China’s former organ transplant chief Jiefu Huang is cited in the UK-based medical journal The Lancet in 2011 as saying that about 65 per cent of transplants in China use organs from deceased donors, more than 90 per cent of whom were executed prisoners.

A 2022 study in the American Journal of Transplantation found evidence in 71 cases of “executions by organ removal” from prisoners, noting that “the removal of the heart during organ procurement must have been the proximate cause of the donor’s death.”

China is one of the world's leading countries for death sentences, but the exact number of executions is a state secret guarded by the ruling Communist Party of China.

Jiefu publicly admitted that organs transplanted in China still come mostly from death row prisoners, although this practice was banned after the Human Organ Donation Management Centre was set up in 2012.

Torsten Trey, founder and executive director of Doctors Against Forced Organ Harvesting, said the latest rules were unlikely to do much to stop illegal organ trade in China.

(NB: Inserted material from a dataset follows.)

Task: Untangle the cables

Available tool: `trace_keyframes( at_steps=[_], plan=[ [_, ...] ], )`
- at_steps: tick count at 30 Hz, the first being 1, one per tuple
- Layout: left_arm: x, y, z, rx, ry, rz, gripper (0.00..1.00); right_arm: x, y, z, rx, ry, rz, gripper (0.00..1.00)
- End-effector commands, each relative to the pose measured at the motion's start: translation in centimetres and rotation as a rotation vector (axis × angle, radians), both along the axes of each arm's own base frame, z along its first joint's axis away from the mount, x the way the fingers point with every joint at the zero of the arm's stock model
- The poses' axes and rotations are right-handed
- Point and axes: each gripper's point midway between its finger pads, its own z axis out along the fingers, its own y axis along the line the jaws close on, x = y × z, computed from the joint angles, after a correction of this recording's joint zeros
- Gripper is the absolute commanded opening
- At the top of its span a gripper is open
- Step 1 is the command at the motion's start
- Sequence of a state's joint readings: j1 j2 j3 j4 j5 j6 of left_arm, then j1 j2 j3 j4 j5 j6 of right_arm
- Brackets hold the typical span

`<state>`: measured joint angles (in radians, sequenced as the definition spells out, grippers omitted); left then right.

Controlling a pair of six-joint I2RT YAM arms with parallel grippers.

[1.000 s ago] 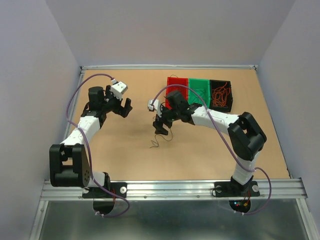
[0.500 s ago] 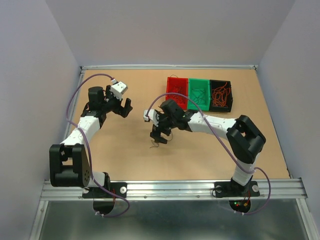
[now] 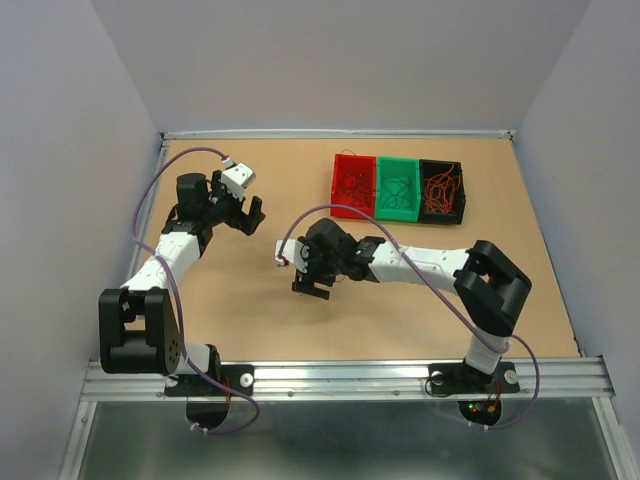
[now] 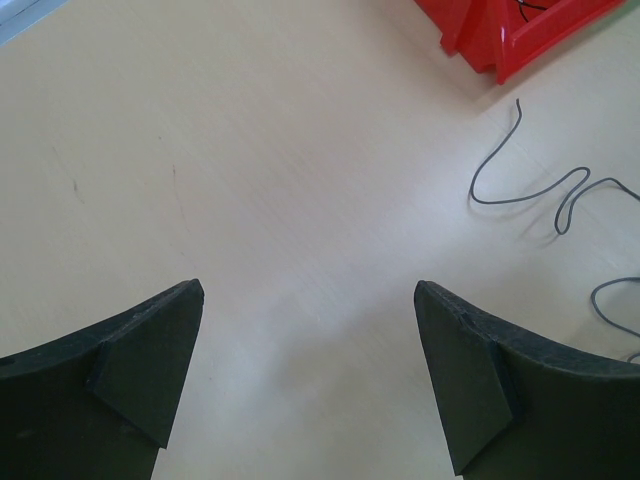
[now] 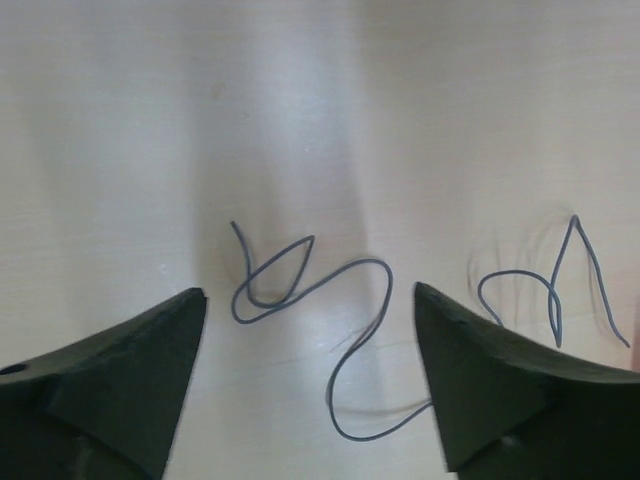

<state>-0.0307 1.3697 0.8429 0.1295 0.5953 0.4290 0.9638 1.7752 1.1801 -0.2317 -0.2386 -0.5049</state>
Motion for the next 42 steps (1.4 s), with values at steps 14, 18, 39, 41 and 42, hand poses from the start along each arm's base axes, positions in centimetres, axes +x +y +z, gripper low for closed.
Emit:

“The new regulations do not address the issue of transparent access to organ donors," Trey said. “Simply enacting new regulations without a system of verifiability for its enforcement ... really doesn't amount to a whole lot.”

Instead, he calls for a system based on World Health Organisation guidelines that insist on traceability of individual organs through a transparent donation process that is open to scrutiny, including instant access for inspection teams to carry out spot checks.